## WHAT YOU SHOULD DO
Would you retype the whole listing exactly?

## DATA
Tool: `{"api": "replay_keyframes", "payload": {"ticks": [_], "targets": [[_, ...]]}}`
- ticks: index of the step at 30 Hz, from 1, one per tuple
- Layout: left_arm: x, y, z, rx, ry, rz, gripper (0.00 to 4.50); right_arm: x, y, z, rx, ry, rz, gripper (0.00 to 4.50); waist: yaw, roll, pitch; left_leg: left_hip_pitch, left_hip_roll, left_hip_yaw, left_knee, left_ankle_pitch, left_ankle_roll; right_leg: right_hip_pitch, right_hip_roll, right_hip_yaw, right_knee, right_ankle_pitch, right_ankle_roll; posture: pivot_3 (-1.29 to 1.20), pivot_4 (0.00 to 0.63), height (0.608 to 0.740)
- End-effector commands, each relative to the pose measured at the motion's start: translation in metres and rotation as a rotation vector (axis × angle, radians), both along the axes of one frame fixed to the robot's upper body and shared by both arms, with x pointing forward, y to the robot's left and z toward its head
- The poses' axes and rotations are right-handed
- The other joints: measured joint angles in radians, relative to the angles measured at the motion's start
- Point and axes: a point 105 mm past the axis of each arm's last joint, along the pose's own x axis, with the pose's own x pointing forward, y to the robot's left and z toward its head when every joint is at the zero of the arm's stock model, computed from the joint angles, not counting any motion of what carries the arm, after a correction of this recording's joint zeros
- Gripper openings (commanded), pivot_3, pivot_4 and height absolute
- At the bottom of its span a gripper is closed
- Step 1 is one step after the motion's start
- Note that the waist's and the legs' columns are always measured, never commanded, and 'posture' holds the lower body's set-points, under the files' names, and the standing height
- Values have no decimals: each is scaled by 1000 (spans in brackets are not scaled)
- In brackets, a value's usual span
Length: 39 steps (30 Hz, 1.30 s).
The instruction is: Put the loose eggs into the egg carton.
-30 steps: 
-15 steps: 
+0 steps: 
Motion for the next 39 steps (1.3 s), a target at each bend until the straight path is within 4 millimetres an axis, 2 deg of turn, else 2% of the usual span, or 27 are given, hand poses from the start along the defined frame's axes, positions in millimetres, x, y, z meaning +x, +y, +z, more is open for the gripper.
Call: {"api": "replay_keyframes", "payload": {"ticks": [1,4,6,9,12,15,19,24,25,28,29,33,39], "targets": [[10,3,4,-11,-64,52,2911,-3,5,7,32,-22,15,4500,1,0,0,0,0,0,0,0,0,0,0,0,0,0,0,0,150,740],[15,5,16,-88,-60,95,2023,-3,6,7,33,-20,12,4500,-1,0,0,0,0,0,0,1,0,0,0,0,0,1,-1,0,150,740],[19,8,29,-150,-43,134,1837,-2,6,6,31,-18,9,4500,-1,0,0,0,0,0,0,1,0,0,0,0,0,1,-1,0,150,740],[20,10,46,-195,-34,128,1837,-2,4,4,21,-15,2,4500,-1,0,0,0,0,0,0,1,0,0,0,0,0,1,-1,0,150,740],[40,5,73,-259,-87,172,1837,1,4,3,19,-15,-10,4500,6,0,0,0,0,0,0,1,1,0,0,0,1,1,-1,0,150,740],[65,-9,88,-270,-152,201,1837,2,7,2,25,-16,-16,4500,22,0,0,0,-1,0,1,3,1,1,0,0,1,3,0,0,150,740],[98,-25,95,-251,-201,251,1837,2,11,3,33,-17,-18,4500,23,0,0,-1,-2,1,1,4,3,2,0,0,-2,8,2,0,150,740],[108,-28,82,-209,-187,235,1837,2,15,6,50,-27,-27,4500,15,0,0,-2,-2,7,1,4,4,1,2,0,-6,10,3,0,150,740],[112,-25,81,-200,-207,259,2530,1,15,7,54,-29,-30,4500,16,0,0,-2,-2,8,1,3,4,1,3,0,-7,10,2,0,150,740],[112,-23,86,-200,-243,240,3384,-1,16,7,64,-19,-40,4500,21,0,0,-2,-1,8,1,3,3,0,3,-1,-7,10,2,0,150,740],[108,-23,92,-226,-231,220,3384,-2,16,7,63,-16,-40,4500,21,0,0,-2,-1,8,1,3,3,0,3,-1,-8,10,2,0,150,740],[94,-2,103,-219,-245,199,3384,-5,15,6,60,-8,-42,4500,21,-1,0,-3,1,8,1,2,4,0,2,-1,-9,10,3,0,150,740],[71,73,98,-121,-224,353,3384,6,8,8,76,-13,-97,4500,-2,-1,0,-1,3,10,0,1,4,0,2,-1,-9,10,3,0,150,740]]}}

## TASK RESULT
Tool: `{"api": "replay_keyframes", "payload": {"ticks": [_], "targets": [[_, ...]]}}`
- ticks: index of the step at 30 Hz, from 1, one per tuple
- Layout: left_arm: x, y, z, rx, ry, rz, gripper (0.00 to 4.50); right_arm: x, y, z, rx, ry, rz, gripper (0.00 to 4.50); waist: yaw, roll, pitch; left_leg: left_hip_pitch, left_hip_roll, left_hip_yaw, left_knee, left_ankle_pitch, left_ankle_roll; right_leg: right_hip_pitch, right_hip_roll, right_hip_yaw, right_knee, right_ankle_pitch, right_ankle_roll; posture: pivot_3 (-1.29 to 1.20), pivot_4 (0.00 to 0.63), height (0.608 to 0.740)
- End-effector commands, each relative to the pose measured at the motion's start: translation in metres and rotation as a rotation vector (axis × angle, radians), both along the axes of one frame fixed to the robot's upper body and shared by both arms, with x pointing forward, y to the robot's left and z toward its head
- The poses' axes and rotations are right-handed
- The other joints: measured joint angles in radians, relative to the angles measured at the motion's start
- Point and axes: a point 105 mm past the axis of each arm's last joint, along the pose's own x axis, with the pose's own x pointing forward, y to the robot's left and z toward its head when every joint is at the zero of the arm's stock model, computed from the joint angles, not counting any motion of what carries the arm, after a correction of this recording's joint zeros
- Gripper openings (commanded), pivot_3, pivot_4 and height absolute
- At the bottom of its span a gripper is closed
- Step 1 is one step after the motion's start
- Note that the waist's and the legs' columns are always measured, never commanded, and 'posture' holds the lower body's set-points, under the files' names, and the standing height
- Values have no decimals: each is scaled by 1000 (spans in brackets are not scaled)
- In brackets, a value's usual span
Length: 39 steps (30 Hz, 1.30 s).
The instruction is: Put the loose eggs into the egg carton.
-30 steps: 
-15 steps: 
+0 steps: 
Motion for the next 39 steps (1.3 s), a target at each bend until the straight path is within 4 millimetres an axis, 2 deg of turn, else 2% of the usual span, or 27 are given, hand poses from the start along the defined frame's axes, positions in millimetres, x, y, z meaning +x, +y, +z, more is open for the gripper.
Call: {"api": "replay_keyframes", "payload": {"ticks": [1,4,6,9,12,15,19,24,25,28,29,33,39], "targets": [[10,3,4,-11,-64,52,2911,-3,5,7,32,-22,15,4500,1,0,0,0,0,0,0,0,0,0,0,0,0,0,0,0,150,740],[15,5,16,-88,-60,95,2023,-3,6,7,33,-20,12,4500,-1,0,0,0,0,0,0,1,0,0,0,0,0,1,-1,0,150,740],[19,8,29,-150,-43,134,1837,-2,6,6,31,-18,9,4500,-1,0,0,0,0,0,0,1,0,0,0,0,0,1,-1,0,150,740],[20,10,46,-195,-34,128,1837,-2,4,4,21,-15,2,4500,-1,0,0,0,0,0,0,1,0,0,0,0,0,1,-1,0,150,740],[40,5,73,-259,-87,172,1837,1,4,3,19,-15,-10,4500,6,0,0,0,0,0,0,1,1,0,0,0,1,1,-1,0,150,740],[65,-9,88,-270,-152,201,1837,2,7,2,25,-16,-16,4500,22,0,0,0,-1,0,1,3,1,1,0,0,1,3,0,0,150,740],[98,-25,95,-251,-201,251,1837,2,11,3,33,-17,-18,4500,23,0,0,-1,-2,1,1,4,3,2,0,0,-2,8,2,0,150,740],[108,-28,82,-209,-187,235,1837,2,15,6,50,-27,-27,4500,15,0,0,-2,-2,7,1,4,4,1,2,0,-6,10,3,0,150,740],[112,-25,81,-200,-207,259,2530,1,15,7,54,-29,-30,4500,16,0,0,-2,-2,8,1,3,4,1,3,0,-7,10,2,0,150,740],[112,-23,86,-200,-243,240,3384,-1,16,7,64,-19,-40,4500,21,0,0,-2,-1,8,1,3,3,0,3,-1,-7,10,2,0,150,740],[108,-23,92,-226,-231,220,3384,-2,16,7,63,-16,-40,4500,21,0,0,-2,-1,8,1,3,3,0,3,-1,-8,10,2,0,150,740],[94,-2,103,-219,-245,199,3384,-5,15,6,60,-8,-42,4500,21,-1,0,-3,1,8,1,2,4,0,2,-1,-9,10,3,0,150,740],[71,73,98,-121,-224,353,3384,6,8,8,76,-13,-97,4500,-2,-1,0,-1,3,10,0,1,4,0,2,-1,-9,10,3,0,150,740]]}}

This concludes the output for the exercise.